# Problem
An acceptable answer contains every record below, unchanged, and no pictures.

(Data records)
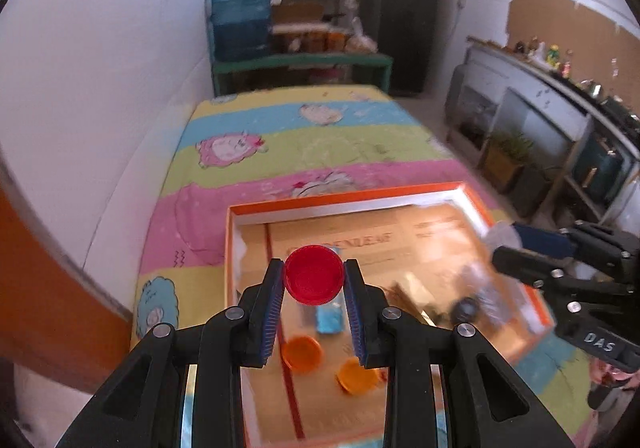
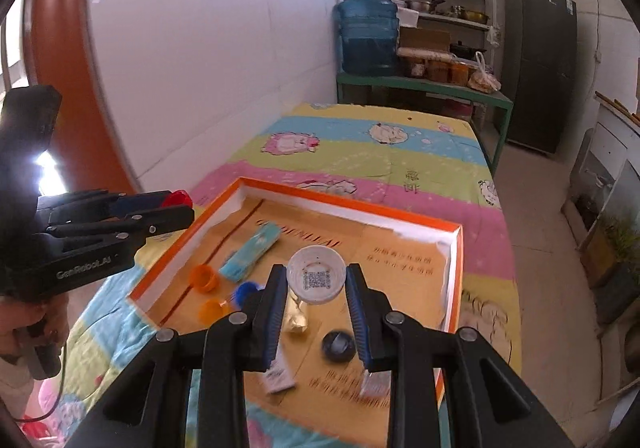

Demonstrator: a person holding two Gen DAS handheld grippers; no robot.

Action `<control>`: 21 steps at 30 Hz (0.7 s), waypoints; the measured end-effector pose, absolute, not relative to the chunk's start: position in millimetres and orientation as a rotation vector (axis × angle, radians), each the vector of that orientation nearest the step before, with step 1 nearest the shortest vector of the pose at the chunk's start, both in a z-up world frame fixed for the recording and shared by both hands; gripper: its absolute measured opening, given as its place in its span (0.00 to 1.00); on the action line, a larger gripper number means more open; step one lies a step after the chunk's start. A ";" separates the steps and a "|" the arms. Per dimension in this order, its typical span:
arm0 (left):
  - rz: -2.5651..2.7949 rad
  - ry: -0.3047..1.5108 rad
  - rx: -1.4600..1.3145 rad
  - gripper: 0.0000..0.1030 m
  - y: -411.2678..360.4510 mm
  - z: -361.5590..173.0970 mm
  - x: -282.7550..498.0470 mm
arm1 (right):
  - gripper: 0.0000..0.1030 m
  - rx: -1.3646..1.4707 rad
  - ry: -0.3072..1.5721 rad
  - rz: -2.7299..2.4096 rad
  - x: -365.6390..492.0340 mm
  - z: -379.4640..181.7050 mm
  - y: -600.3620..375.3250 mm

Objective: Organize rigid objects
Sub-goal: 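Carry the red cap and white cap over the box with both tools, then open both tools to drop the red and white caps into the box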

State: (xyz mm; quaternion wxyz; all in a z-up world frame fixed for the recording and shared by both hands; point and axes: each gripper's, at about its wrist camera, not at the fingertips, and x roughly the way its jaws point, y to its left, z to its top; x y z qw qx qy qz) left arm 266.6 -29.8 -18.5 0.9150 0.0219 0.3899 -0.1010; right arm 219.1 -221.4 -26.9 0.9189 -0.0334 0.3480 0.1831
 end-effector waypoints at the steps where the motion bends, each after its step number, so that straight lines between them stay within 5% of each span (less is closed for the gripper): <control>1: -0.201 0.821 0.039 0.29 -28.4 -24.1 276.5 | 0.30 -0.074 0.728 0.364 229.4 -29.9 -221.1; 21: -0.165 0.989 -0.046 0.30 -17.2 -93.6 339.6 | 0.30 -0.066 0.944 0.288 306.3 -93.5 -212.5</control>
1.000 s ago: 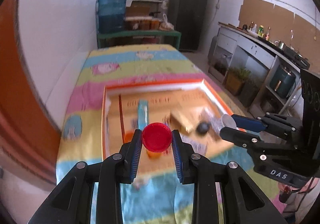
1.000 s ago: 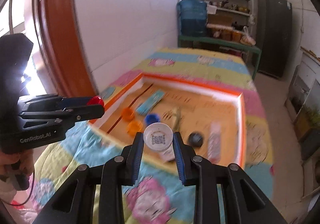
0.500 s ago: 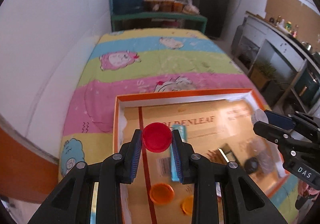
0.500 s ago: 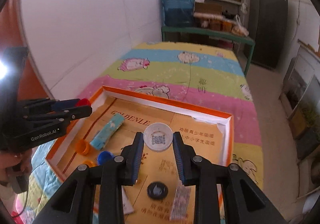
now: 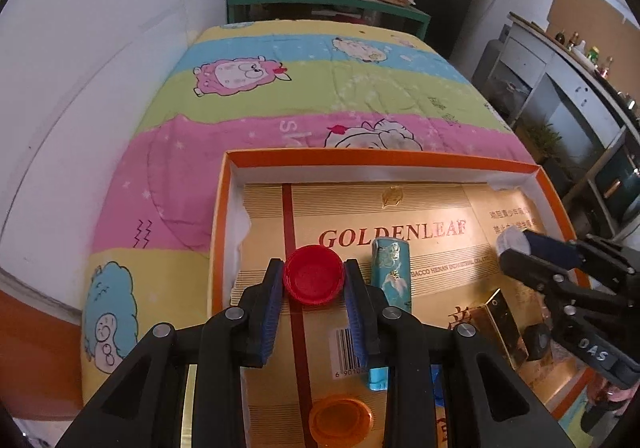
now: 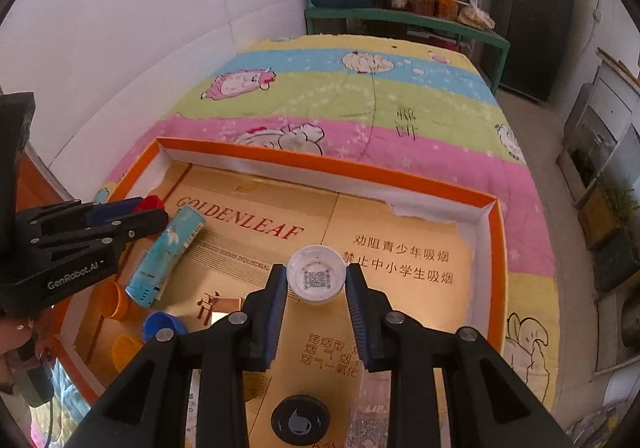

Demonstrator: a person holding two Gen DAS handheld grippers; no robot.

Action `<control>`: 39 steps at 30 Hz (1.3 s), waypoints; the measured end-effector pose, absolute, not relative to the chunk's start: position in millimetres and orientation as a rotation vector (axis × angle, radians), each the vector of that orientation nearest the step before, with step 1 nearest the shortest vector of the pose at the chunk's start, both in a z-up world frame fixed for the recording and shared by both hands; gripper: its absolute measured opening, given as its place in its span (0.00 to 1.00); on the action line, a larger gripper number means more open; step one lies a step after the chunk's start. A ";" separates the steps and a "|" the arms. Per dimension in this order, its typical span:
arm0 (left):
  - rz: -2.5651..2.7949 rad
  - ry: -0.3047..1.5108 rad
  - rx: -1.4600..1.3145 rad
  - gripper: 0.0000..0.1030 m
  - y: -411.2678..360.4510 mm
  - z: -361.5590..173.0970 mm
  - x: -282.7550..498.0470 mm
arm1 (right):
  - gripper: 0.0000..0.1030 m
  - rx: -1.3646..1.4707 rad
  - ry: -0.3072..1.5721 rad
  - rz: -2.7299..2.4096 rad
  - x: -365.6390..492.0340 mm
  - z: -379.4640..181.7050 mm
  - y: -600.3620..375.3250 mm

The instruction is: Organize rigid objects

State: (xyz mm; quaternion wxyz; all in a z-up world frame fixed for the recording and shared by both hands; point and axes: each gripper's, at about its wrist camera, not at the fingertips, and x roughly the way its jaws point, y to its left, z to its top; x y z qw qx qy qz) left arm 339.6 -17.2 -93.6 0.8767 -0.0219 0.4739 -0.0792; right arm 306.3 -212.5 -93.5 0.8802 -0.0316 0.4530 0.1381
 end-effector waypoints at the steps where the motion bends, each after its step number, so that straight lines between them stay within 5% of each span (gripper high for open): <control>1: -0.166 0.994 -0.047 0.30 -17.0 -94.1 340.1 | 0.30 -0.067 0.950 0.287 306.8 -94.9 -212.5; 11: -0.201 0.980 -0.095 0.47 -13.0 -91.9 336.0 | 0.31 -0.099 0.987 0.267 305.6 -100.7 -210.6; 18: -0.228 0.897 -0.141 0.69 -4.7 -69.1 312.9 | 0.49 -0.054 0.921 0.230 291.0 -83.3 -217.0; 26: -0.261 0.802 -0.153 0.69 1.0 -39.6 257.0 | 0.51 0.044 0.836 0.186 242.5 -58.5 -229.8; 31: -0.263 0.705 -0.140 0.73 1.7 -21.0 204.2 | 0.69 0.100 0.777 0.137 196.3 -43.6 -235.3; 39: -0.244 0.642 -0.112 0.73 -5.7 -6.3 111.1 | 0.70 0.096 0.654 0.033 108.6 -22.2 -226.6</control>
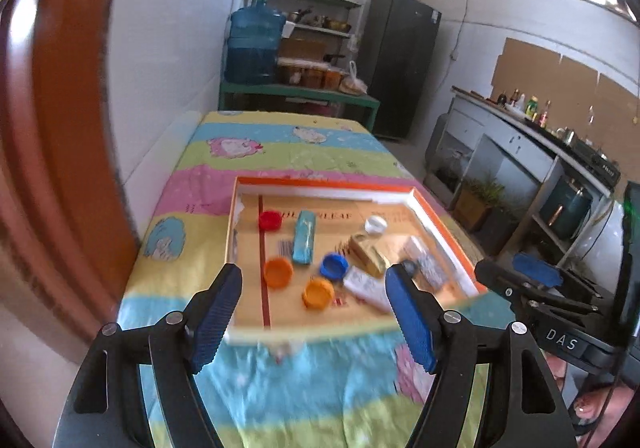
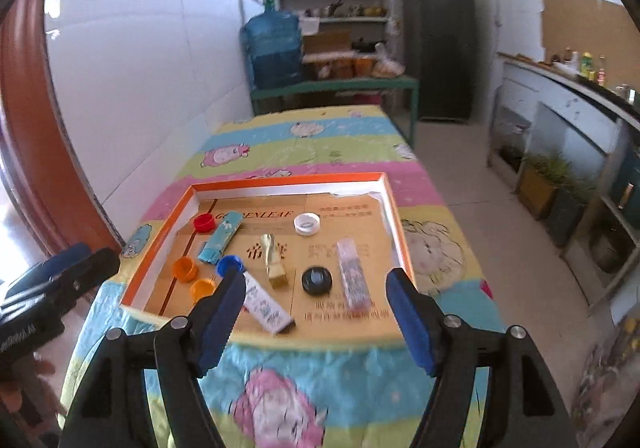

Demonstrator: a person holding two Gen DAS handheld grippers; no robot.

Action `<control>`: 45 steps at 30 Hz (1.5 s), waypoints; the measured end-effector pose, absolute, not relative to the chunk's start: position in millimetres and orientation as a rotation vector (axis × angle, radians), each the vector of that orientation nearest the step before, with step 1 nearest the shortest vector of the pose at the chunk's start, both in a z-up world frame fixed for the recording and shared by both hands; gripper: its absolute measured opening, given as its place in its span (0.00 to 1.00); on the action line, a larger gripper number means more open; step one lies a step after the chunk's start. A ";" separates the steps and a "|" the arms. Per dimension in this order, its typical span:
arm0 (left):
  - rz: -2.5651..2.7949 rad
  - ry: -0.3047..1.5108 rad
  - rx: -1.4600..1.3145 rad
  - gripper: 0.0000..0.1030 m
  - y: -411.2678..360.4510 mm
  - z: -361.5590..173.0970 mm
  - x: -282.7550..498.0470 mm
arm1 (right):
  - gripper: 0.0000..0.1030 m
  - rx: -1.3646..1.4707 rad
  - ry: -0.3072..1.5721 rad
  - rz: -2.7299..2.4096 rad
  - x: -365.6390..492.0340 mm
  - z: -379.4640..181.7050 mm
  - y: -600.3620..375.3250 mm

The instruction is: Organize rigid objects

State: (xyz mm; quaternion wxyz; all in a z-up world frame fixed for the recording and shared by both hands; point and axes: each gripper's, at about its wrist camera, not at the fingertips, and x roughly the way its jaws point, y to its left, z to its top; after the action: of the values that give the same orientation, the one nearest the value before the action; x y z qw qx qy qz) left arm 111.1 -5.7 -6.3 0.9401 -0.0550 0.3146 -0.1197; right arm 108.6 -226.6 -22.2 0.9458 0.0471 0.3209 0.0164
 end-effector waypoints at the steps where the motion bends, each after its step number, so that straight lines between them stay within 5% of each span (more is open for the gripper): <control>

# Reply
Demonstrator: a person holding two Gen DAS handheld grippers; no robot.

Action `<control>`: 21 steps at 30 Hz (0.7 s), waypoints; the measured end-effector pose, absolute, not relative to the chunk's start: position in millimetres and orientation as a rotation vector (axis × angle, radians), each the vector of that orientation nearest the step before, with step 1 nearest the shortest vector of the pose at the chunk's start, both in a z-up world frame fixed for the recording and shared by both hands; gripper: its absolute measured opening, given as its place in its span (0.00 to 1.00); on the action line, a larger gripper number means more open; step one lies a step after the chunk's start. A ";" separates the steps and a "|" the arms. Per dimension in this order, its typical span:
arm0 (left):
  - rz: -2.5651..2.7949 rad
  - ry: -0.3047..1.5108 rad
  - rx: -1.4600..1.3145 rad
  - gripper: 0.0000..0.1030 m
  - y: -411.2678..360.4510 mm
  - z: -361.5590..173.0970 mm
  - x: -282.7550..498.0470 mm
arm1 (right):
  - gripper: 0.0000..0.1030 m
  - rx: -1.3646..1.4707 rad
  - ry: -0.3072..1.5721 rad
  - rz: -2.7299..2.4096 rad
  - x: -365.6390..492.0340 mm
  - z: -379.4640..181.7050 mm
  - y: -600.3620..375.3250 mm

Objective: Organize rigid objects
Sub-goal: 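Carry the red cap and white cap over the box with both tools, then open both tools to drop the red and white caps into the box
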
State: (xyz mm; quaternion wxyz; all in a z-up world frame fixed for the recording and shared by both hands; point and axes: each gripper's, at about its wrist camera, not at the fingertips, and x roughly the way its jaws point, y to its left, z to its top; x y z qw qx qy qz) left arm 266.6 -29.8 -18.5 0.9150 0.0219 0.3899 -0.1010; right arm 219.1 -221.4 -26.9 0.9189 -0.0334 0.3480 0.1831
 end-effector waypoints at the steps where the motion bends, each after its step number, so that straight lines between them stay within 5% of each span (less is closed for the gripper): <control>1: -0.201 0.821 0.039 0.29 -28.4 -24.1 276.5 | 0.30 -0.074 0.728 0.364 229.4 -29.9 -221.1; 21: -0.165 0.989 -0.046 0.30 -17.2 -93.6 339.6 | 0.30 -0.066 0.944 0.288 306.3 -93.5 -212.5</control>
1.000 s ago: 
1.000 s ago: 
0.500 s ago: 
0.500 s ago: 
now: 
now: 

Demonstrator: a person holding two Gen DAS handheld grippers; no robot.

Action `<control>`: 39 steps at 30 Hz (1.3 s), waypoints; the measured end-effector pose, absolute, not relative to the chunk's start: position in millimetres and orientation as a rotation vector (axis × angle, radians), each the vector of that orientation nearest the step before, with step 1 nearest the shortest vector of the pose at the chunk's start, both in a z-up world frame fixed for the recording and shared by both hands; gripper: its absolute measured opening, given as its place in its span (0.00 to 1.00); on the action line, a larger gripper number means more open; step one lies a step after the chunk's start. A ";" separates the steps and a "|" the arms. Per dimension in this order, its typical span:
arm0 (left):
  - rz: -2.5651..2.7949 rad
  - ry: -0.3047..1.5108 rad
  - rx: -1.4600..1.3145 rad
  - gripper: 0.0000..0.1030 m
  - y: -411.2678..360.4510 mm
  - z: -361.5590..173.0970 mm
  - x: -282.7550..498.0470 mm
arm1 (right):
  - gripper: 0.0000..0.1030 m
  - rx: -1.3646..1.4707 rad
  - ry: -0.3072..1.5721 rad
  - rz: -2.7299..2.4096 rad
  - x: -365.6390..492.0340 mm
  - z: -379.4640..181.7050 mm
  - y: -600.3620..375.3250 mm

The instruction is: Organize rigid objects

State: (xyz mm; quaternion wxyz; all in a z-up world frame fixed for the recording and shared by both hands; point and axes: each gripper's, at about its wrist camera, not at the fingertips, and x roughly the way its jaws point, y to its left, z to its top; x y z qw qx qy qz) left arm 339.6 -17.2 -93.6 0.8767 -0.0219 0.4739 -0.0792; right arm 306.3 -212.5 -93.5 0.8802 -0.0316 0.4530 0.1381
 end-effector waypoints at the steps where the motion bends, each after its step number, so that straight lines between them stay within 5% of each span (gripper high for open): <control>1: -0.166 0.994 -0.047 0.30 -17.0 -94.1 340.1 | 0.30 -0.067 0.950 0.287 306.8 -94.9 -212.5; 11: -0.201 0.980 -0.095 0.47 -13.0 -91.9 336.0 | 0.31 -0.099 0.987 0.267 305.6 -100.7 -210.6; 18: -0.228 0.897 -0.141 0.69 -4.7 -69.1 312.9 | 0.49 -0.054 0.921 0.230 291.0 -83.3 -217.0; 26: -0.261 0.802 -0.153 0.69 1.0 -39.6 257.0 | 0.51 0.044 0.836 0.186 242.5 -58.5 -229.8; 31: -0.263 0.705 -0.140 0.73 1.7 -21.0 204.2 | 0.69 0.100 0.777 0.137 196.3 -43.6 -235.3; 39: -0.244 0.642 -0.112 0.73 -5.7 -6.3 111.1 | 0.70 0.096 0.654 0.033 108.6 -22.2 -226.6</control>

Demonstrator: a person holding two Gen DAS handheld grippers; no robot.

Action `<control>`: 45 steps at 30 Hz (1.5 s), waypoints; the measured end-effector pose, absolute, not relative to the chunk's start: position in millimetres and orientation as a rotation vector (axis × angle, radians), each the vector of that orientation nearest the step before, with step 1 nearest the shortest vector of the pose at the chunk's start, both in a z-up world frame fixed for the recording and shared by both hands; gripper: its absolute measured opening, given as its place in its span (0.00 to 1.00); on the action line, a larger gripper number means more open; step one lies a step after the chunk's start. A ";" separates the steps and a "|" the arms. Per dimension in this order, its typical span:
arm0 (left):
  - rz: -2.5651..2.7949 rad
  - ry: -0.3047..1.5108 rad
  - rx: -1.4600..1.3145 rad
  - gripper: 0.0000..0.1030 m
  - y: -411.2678..360.4510 mm
  - z: -361.5590..173.0970 mm
  - x: -282.7550..498.0470 mm
arm1 (right):
  - gripper: 0.0000..0.1030 m
  - rx: -1.3646..1.4707 rad
  - ry: -0.3072..1.5721 rad
  - rz: -2.7299..2.4096 rad
  - x: -365.6390..492.0340 mm
  - z: -379.4640..181.7050 mm
  - y: -600.3620..375.3250 mm

The instruction is: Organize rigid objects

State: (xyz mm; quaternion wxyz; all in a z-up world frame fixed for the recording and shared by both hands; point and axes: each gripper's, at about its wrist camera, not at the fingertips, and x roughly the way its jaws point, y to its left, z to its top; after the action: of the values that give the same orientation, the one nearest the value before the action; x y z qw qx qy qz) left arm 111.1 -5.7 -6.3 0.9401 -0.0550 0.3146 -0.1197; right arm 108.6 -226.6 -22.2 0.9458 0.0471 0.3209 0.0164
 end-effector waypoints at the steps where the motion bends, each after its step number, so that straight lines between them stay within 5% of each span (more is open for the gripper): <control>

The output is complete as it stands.